» **WHAT THE TASK ASKS**: The answer should consist of every line in the material below that has the word "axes".

» **SUPPLIED DATA**:
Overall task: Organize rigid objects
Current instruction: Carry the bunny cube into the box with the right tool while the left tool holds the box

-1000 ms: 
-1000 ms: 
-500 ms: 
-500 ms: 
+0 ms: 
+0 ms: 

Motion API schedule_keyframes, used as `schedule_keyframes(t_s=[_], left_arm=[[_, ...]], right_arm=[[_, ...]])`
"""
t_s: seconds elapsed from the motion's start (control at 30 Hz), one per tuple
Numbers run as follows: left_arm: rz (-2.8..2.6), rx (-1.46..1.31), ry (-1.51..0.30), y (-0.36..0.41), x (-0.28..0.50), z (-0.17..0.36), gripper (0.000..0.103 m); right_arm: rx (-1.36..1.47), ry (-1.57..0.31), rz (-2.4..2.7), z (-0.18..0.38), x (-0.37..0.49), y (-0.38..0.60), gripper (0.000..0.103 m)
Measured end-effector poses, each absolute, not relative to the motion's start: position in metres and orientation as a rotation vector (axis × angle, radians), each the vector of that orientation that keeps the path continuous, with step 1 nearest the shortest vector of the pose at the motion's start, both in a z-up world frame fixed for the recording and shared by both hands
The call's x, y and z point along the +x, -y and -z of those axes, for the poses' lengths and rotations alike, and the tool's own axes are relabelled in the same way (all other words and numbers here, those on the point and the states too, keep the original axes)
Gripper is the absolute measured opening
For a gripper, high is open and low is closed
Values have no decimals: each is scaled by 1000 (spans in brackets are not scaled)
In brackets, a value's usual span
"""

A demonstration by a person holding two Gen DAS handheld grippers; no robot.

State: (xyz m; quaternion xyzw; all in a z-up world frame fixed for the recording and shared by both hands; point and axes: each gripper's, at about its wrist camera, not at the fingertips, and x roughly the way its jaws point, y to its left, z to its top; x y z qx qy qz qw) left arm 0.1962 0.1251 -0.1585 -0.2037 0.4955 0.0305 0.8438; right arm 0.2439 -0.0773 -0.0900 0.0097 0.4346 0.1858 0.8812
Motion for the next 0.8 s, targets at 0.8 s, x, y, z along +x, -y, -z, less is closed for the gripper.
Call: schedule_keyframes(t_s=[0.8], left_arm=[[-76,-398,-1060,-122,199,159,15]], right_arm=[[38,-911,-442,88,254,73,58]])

» **RESPONSE TO THE TASK**:
The call's x, y and z point along the +x, -y and -z of those axes, for the poses' lengths and rotations alike, and the tool's own axes are relabelled in the same way (all other words and numbers here, those on the point and the states too, keep the original axes)
State: (xyz m; quaternion xyzw; all in a z-up world frame fixed for the recording and shared by both hands; point and axes: each gripper's, at about its wrist camera, not at the fingertips, and x roughly the way its jaws point, y to its left, z to its top; x y z qx qy qz qw) left arm 0.1962 0.1251 -0.1585 -0.2037 0.4955 0.0305 0.8438; right arm 0.2439 -0.0773 -0.0900 0.0097 0.4346 0.1858 0.8812

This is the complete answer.